Mehrere afrikanische Präsidenten machten geltend, dass angesichts der jüngsten Unruhen die Einrichtung neuer Afrikadörfer auf libyschem Gebiet kontraproduktiv sei, solange die Lockerung des Einreisestopps der EU nicht endlich auch auf Muslime ausgedehnt werde. Vielmehr müsse endlich jedes Land in Afrika eigene Afrikadörfer bekommen. Man könne von keiner afrikanischen Regierung einen Verzicht auf eigene Afrikadörfer erwarten, solange es weiterhin dabei bleibe, dass EU-Entwicklungshilfe nur in solche Länder Afrikas fließt, die Afrikadörfer gründen, mahnte der AU-Sonderbeauftragte für Menschenwürde, Kofi Annan. Jedes afrikanische Land habe Anspruch auf Gleichberechtigung im Hinblick auf die Wünsche der Europäer.

Gaddafi stimmte zu: Die Afrikadörfer seien gelebte afrikanische Einheit. „Afrika darf sich nicht nach Religionen spalten lassen. Die Religionen haben Afrika in Elend und Abhängigkeit gestürzt und wir müssen sie überwinden, um das historische Projekt der Einheit Afrikas zu realisieren.“ Er selbst habe ja schließlich schon seit 20 Jahren keine Religion mehr und sei bei besserer Gesundheit denn je.

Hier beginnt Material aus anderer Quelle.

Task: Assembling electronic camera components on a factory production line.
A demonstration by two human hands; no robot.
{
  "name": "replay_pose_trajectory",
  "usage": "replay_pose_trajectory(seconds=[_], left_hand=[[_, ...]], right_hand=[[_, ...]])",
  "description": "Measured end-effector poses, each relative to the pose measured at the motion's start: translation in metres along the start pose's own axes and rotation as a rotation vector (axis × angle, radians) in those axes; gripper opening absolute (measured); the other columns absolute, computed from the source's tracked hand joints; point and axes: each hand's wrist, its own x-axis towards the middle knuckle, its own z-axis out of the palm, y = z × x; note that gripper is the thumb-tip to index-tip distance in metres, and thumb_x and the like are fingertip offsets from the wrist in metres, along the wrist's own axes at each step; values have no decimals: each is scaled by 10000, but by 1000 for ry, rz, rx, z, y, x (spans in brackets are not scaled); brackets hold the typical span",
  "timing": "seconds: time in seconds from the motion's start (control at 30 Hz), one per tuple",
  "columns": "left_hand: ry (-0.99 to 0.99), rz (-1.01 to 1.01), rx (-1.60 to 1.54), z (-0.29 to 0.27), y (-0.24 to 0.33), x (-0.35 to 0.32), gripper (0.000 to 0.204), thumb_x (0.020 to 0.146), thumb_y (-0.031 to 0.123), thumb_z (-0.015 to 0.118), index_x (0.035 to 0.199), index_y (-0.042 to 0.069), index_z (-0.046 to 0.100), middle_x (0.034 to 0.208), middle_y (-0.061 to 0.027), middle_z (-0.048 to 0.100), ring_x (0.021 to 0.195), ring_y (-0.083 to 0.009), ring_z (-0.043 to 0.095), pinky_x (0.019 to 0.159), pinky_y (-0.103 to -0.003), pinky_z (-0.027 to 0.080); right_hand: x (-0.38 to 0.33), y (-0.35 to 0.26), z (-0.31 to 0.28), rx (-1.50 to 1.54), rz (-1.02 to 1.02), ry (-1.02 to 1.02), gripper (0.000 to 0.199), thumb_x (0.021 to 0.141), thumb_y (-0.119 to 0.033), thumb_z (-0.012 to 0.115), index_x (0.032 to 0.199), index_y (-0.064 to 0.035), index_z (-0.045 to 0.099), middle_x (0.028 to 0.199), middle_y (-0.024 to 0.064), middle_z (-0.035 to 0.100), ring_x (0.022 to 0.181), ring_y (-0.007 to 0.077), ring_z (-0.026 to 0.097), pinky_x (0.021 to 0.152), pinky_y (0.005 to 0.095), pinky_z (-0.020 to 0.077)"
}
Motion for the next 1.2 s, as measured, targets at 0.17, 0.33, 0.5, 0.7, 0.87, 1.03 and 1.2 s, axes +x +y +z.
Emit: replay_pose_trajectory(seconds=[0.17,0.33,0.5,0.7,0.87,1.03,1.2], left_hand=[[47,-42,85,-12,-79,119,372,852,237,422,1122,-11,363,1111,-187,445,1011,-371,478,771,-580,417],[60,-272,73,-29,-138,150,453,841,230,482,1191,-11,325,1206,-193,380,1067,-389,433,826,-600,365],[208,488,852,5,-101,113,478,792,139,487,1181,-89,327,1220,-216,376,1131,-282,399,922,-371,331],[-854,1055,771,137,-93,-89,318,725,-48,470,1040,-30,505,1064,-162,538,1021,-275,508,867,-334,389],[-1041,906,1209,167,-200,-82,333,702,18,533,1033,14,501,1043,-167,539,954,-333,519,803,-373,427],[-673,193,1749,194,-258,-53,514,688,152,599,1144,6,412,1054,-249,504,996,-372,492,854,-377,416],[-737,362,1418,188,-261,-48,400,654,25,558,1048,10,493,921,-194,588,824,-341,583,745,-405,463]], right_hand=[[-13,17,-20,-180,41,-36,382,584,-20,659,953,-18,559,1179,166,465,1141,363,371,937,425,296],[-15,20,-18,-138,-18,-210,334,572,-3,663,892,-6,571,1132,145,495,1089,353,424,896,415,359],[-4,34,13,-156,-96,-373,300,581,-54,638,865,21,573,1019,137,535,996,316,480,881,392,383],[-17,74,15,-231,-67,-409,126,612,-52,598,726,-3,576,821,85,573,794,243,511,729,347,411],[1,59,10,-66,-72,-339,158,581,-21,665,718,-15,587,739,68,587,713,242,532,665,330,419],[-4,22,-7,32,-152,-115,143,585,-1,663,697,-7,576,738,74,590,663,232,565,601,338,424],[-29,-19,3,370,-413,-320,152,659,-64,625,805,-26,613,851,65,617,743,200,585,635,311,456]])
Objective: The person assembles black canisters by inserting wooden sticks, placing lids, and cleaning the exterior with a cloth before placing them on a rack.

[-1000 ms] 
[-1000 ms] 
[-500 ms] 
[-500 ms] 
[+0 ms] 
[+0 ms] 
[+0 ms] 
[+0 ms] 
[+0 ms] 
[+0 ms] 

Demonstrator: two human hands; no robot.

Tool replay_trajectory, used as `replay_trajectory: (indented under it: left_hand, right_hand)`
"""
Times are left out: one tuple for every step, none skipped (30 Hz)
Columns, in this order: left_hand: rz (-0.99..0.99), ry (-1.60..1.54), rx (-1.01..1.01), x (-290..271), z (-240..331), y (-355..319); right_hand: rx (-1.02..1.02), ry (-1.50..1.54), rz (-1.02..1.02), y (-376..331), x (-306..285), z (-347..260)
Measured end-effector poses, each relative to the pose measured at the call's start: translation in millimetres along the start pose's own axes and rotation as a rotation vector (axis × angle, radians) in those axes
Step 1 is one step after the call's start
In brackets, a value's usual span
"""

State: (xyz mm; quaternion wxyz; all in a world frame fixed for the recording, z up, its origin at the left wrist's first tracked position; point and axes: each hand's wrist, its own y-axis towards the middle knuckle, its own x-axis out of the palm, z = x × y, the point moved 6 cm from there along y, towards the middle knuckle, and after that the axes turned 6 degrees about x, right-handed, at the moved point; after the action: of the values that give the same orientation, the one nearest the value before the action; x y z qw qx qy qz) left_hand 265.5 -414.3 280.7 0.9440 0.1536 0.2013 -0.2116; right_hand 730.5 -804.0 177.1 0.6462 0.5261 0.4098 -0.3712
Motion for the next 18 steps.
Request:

Auf einem Sondertreffen des Gipfels mit dem „Forum der Städtepräsidenten“ wiederholten die Präsidenten der Metropolen Lagos, Kinshasa und Johannesburg ihre alte Forderung, den Begriff „Afrikadorf“ ganz aufzugeben. „Die meisten meiner 35 Millionen Bürger haben nie ein Dorf gesehen und würden nie in eines ziehen“, wütete General Wale aus Lagos und wiederholte seinen Vorschlag, zwei Stadtteile an die EU abzutreten, damit diese aus den dortigen Bewohnern arbeitsfähige Menschen mache.

Einstimmige Resolution

Annan wiederum bedauerte die gerade in den Metropolen häufig zu beobachtende Gründung „wilder“, spontaner Afrikadörfer durch ehemalige Bürgerkriegsmilizionäre, deren Insassen dann versuchten, gewaltsam die Mauern um die europäische Botschaft niederzureißen. Dies schade dem Ansehen Afrikas in der Welt, sorgte sich der ehemalige UN-Generalsekretär. Zugleich aber kritisierte er die um sich greifende Praxis europäischer Unternehmen in Afrika, von ihrer afrikanischen Belegschaft EU-Sozialversicherungsbeiträge abzuführen. Sie begründen dies mit der von Prag geforderten Nachweispflicht, dass die Auslagerung von Arbeitsplätzen nicht die Rentenkrise des „alten Kontinents“ verschärfe. „Wir in Afrika haben auch Rentner, die einen Anspruch auf ein würdiges Altern haben“, betonte Annan. „Das 21. Jahrhundert gehört den Rentnern der ganzen Welt. Ohne uns wären unsere Kinder nicht das, was sie sind.“

In einer einstimmig angenommenen Resolution beschlossen die afrikanischen Politiker, auf ihrem nächsten Treffen in zwei Jahren zu erwägen, für diese und ähnliche Probleme eine Arbeitsgruppe einzurichten, die über die Einsetzung einer Kommission entscheiden könnte.